EXERCISE DETAILS: Write the listing below again, word for word.

AVAILABLE DATA:

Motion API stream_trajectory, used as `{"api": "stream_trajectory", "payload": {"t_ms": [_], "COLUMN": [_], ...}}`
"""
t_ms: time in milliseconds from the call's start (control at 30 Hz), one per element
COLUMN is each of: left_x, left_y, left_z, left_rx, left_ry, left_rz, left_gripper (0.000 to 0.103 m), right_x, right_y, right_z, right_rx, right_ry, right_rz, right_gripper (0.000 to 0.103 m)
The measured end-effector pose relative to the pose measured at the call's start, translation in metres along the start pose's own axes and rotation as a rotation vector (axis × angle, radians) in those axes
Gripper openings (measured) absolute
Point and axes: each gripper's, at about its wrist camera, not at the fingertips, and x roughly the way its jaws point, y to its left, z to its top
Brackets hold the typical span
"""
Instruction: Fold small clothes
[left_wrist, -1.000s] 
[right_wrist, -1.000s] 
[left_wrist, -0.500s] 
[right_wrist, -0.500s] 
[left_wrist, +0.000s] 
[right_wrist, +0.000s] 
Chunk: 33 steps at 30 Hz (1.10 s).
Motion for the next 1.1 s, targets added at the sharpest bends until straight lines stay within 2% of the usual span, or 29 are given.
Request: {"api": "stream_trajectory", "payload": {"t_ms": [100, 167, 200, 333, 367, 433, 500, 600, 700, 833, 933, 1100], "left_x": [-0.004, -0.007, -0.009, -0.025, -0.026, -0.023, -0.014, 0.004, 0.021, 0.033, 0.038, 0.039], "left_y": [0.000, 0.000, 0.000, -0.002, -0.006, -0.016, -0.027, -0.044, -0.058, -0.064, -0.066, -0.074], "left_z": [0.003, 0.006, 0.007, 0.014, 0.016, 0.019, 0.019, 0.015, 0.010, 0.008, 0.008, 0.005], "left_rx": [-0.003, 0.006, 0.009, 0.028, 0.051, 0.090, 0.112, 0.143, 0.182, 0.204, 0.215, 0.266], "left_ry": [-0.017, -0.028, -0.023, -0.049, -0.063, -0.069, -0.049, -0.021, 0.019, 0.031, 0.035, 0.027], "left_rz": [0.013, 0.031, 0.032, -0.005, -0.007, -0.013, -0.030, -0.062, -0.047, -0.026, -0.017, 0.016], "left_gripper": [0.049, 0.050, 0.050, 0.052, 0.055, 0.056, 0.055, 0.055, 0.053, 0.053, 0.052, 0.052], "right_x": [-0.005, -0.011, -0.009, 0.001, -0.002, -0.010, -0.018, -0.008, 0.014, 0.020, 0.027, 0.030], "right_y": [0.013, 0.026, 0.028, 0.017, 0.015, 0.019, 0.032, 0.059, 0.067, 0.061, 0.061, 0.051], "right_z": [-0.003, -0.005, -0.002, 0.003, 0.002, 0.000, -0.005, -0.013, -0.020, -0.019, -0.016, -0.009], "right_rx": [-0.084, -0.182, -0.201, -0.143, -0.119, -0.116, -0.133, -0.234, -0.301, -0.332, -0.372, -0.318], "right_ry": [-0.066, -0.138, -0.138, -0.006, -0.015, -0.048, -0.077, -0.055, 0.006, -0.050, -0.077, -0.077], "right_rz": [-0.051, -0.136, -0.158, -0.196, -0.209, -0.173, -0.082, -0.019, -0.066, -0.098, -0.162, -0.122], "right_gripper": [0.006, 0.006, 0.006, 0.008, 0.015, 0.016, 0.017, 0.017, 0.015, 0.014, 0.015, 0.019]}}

ANSWER BOX:
Motion API stream_trajectory, used as `{"api": "stream_trajectory", "payload": {"t_ms": [_], "COLUMN": [_], ...}}`
"""
t_ms: time in milliseconds from the call's start (control at 30 Hz), one per element
COLUMN is each of: left_x, left_y, left_z, left_rx, left_ry, left_rz, left_gripper (0.000 to 0.103 m), right_x, right_y, right_z, right_rx, right_ry, right_rz, right_gripper (0.000 to 0.103 m)
The measured end-effector pose relative to the pose measured at the call's start, translation in metres along the start pose's own axes and rotation as a rotation vector (axis × angle, radians) in those axes
Gripper openings (measured) absolute
Point and axes: each gripper's, at about its wrist camera, not at the fingertips, and x roughly the way its jaws point, y to its left, z to its top
Brackets hold the typical span
"""
Instruction: Fold small clothes
[left_wrist, -1.000s] 
[right_wrist, -1.000s] 
[left_wrist, -0.500s] 
[right_wrist, -0.500s] 
[left_wrist, +0.000s] 
[right_wrist, +0.000s] 
Chunk: 33 steps at 30 Hz (1.10 s).
Motion for the next 1.1 s, targets added at the sharpest bends until straight lines stay within 2% of the usual span, or 29 are given.
Request: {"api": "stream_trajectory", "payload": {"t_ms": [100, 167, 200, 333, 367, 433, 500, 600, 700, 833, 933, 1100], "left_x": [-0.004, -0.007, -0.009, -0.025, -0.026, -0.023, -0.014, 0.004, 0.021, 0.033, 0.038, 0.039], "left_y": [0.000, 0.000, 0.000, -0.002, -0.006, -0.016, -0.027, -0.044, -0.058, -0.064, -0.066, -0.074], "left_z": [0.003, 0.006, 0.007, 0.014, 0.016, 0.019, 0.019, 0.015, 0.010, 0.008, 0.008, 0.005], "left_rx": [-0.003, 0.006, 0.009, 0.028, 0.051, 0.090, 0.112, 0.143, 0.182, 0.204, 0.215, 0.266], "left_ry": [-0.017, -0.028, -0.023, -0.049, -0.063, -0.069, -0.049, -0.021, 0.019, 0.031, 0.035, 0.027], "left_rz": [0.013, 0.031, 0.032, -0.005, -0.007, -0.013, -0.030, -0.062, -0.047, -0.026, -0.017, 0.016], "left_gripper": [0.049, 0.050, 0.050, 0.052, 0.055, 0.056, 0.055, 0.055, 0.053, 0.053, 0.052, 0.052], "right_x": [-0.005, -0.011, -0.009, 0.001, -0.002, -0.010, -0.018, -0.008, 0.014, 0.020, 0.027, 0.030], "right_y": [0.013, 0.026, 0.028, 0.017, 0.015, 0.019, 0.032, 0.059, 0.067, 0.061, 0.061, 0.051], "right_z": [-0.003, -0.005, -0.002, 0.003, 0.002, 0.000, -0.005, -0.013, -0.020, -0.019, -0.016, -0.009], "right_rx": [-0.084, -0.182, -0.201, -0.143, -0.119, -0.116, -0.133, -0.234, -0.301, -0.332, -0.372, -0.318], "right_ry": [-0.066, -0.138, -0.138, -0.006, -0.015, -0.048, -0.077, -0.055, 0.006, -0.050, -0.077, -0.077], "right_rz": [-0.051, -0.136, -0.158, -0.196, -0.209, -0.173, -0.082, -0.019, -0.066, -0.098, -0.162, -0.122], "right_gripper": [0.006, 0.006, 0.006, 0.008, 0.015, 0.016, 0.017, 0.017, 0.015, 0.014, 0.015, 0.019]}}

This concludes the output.